Directions for this task → In the data below, find the line containing "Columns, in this", then set down that line and every later line up to and including the line containing "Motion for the", exactly.

Stored data →
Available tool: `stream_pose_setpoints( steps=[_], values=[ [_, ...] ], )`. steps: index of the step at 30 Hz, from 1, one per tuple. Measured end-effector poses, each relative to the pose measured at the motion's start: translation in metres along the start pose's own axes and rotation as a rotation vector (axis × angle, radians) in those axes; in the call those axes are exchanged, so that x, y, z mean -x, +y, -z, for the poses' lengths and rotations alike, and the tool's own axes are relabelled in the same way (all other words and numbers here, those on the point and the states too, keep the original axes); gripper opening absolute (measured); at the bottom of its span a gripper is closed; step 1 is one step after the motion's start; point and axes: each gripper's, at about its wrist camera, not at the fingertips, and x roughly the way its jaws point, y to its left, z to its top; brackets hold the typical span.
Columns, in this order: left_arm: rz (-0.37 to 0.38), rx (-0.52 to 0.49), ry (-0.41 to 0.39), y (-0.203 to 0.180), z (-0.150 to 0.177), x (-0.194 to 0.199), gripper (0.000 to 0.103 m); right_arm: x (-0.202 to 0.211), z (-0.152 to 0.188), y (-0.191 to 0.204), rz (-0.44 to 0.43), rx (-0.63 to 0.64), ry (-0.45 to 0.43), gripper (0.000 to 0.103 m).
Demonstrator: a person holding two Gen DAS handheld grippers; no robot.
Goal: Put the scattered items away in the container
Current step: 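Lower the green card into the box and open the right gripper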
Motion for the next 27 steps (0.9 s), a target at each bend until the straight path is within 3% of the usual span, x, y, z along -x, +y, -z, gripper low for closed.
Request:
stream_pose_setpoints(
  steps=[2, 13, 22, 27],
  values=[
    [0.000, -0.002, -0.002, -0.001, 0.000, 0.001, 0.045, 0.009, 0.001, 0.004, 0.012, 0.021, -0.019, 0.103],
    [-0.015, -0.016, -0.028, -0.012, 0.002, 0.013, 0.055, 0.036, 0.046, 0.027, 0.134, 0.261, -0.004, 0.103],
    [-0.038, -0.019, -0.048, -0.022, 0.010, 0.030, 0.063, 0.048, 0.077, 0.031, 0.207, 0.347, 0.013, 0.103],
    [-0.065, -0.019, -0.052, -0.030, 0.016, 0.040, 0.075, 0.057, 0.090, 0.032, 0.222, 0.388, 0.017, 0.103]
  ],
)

Result of this exercise →
Columns, in this order: left_arm: rz (-0.37 to 0.38), rx (-0.52 to 0.49), ry (-0.41 to 0.39), y (-0.203 to 0.180), z (-0.150 to 0.177), x (-0.194 to 0.199), gripper (0.000 to 0.103 m); right_arm: x (-0.202 to 0.211), z (-0.152 to 0.188), y (-0.191 to 0.204), rz (-0.44 to 0.43), rx (-0.63 to 0.64), ry (-0.45 to 0.43), gripper (0.000 to 0.103 m).
Demonstrator: a person holding two Gen DAS handheld grippers; no robot.
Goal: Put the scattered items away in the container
Current step: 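Lower the green card into the box and open the right gripper
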Motion for the next 27 steps (0.9 s), a target at each bend until the straight path is within 3% of the usual span, x, y, z along -x, +y, -z, gripper low for closed.

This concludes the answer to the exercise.